A model reflection nebula in the far Infrared

Abstract

We have considered a model of a reflection nebula with the star within a homogeneous plane-parallel slab of 1 pc thickness. The model is intended to imitate the Merope reflection nebula. The illuminating star is located at 0.35 pc from the front surface of the nebula. The size distribution of the grains has been incorporated. Using the radiation balance equation for input and output powers, we have calculated the grain temperature as a function of size, offset angle, and position of each grain within the nebula. These results have been used to calculate the expected infrared fluxes in the wavelength range 1-100 m with the offset angle as parameter.
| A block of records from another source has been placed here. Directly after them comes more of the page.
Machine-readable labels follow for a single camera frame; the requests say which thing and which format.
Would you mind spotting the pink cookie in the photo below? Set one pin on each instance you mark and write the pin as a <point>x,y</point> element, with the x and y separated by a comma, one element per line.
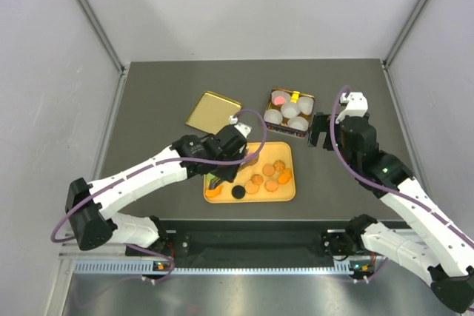
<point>279,100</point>

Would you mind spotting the white paper cup top-left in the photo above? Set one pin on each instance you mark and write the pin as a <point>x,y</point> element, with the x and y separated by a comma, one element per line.
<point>282,93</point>

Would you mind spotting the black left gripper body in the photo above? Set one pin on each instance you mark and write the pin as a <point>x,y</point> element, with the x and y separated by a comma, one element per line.
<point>226,172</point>

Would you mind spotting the tan dotted round cookie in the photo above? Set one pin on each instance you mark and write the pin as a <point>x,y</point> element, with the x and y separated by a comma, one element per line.
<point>251,188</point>

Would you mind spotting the slotted cable duct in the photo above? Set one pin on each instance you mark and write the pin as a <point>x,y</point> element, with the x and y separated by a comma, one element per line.
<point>154,267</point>

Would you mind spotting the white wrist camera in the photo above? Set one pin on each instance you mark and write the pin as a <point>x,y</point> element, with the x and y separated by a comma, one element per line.
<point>244,129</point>
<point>352,104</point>

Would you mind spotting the white paper cup bottom-left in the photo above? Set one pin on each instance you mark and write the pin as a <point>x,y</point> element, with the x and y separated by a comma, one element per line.
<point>273,116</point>

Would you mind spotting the tan flower cookie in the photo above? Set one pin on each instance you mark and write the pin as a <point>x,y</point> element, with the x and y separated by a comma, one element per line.
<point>257,179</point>

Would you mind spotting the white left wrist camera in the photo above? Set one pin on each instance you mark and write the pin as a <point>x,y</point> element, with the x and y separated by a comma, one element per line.
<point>244,129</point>

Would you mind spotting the white paper cup bottom-right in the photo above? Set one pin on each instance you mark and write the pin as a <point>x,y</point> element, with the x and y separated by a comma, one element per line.
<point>298,123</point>

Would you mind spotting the orange swirl cookie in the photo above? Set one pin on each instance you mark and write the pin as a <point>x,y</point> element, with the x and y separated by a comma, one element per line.
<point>279,165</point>

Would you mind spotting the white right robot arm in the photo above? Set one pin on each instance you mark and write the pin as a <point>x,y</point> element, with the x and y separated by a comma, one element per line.
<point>444,257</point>

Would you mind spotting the square cookie tin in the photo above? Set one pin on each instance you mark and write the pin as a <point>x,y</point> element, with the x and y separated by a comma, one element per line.
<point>283,127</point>

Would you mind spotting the white paper cup centre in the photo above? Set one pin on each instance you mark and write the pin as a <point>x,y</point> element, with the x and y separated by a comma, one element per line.
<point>290,110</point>

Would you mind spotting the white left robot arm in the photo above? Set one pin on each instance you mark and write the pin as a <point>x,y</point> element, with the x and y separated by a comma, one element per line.
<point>94,208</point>

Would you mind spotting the tan plain round cookie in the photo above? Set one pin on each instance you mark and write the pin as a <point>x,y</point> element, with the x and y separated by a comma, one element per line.
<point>268,170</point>

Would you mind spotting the gold tin lid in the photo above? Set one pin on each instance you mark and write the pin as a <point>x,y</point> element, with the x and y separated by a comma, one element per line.
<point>211,112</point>

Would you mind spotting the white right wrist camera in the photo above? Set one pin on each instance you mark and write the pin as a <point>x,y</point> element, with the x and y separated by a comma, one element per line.
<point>352,104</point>

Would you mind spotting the white paper cup top-right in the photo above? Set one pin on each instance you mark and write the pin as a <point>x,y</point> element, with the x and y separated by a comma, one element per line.
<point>305,104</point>

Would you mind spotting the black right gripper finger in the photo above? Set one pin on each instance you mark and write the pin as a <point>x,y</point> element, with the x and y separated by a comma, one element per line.
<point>320,125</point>
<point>328,145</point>

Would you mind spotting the yellow serving tray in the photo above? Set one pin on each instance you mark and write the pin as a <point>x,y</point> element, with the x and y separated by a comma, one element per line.
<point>268,178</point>

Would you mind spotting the tan scalloped cookie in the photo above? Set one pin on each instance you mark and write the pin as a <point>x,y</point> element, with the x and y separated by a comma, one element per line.
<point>271,185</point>

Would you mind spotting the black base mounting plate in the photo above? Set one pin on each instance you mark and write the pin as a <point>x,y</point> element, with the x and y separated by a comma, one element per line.
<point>238,244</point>

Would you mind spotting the black sandwich cookie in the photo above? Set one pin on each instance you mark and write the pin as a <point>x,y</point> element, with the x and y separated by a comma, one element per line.
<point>238,192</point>

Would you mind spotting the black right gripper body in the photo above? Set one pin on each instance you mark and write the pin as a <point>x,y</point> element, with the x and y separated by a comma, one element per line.
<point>345,153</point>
The results for ice, graphite, and silicate grains show some interestingly distinguishable structures in the flux versus wavelength curves. A rough estimate for the highest flux turns out to be F (5 × 10-^12±1)n_H W m^-2 µm^-1 sr^-1 corresponding to offset angle Ψ = 0°,n_H being the hydrogen number density. The proportionality to n_H occurs because we have assumed a constant ratio of the grain number density to nH. It is not unreasonable to expect observable infrared fluxes in the appropriate wavelength range in the direction toward the Merope reflection nebula. In particular, from the observational point of view, we predict that the best results on the strongest infrared radiation from the Merope reflection nebula can occur near about 40 µm.